INFORMATION
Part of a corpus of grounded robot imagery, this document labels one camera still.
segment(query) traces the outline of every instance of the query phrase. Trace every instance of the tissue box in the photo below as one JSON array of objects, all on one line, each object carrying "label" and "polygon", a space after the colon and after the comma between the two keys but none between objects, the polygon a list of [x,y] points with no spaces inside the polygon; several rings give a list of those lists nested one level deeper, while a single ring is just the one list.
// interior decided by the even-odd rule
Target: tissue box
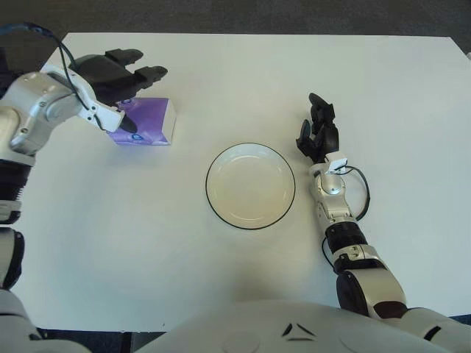
[{"label": "tissue box", "polygon": [[177,114],[167,98],[133,98],[118,104],[138,131],[135,134],[117,129],[108,135],[118,145],[169,145]]}]

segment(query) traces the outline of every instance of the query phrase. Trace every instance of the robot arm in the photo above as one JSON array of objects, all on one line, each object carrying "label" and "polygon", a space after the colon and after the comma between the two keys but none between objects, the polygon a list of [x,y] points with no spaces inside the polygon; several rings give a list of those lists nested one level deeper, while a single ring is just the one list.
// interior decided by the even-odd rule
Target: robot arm
[{"label": "robot arm", "polygon": [[[77,71],[66,73],[65,68],[46,65],[41,72],[24,74],[11,83],[0,100],[0,224],[13,224],[20,217],[21,190],[36,153],[56,126],[79,116],[111,132],[119,127],[135,128],[111,105],[132,98],[167,73],[160,66],[145,67],[134,74],[126,70],[126,65],[141,57],[135,49],[116,49],[79,58]],[[23,305],[9,291],[21,274],[23,253],[23,235],[0,227],[0,350],[88,352],[74,342],[40,339]]]},{"label": "robot arm", "polygon": [[339,136],[332,104],[310,95],[314,140],[308,121],[302,125],[298,148],[314,165],[311,194],[316,217],[333,254],[340,307],[369,316],[429,340],[451,352],[469,352],[471,328],[424,308],[406,307],[399,282],[369,245],[345,200],[347,158],[339,151]]}]

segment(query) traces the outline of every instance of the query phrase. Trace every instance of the gray carpet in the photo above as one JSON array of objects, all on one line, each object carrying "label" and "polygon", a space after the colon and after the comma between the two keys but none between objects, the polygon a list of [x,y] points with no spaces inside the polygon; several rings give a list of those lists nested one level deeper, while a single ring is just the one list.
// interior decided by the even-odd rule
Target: gray carpet
[{"label": "gray carpet", "polygon": [[[198,32],[452,37],[471,51],[471,0],[14,0],[0,24],[30,21],[67,32]],[[1,38],[11,68],[34,70],[54,44],[31,34]]]}]

EXERCISE
Search the material for the string "above" and show every line that has it.

RESPONSE FOR THIS EXERCISE
segment(query) traces the outline of every instance of the query phrase. Trace every instance of the robot arm in the photo above as one JSON array of objects, all on one line, each object carrying "label" and "polygon", a space after the colon and after the comma between the two keys but none between objects, the polygon a list of [x,y] points with no spaces inside the polygon; several rings give a list of those lists nested one level deeper, while a single ring is just the one list.
segment(query) traces the outline of every instance of the query phrase. Trace every instance of the gray carpet in the photo above as one JSON array of objects, all on one line, each object carrying "label" and "polygon", a space after the colon and after the comma between the two keys but none between objects, the polygon a list of [x,y] points with no spaces inside the polygon; several rings give a list of those lists nested one level deeper, while a single ring is just the one list.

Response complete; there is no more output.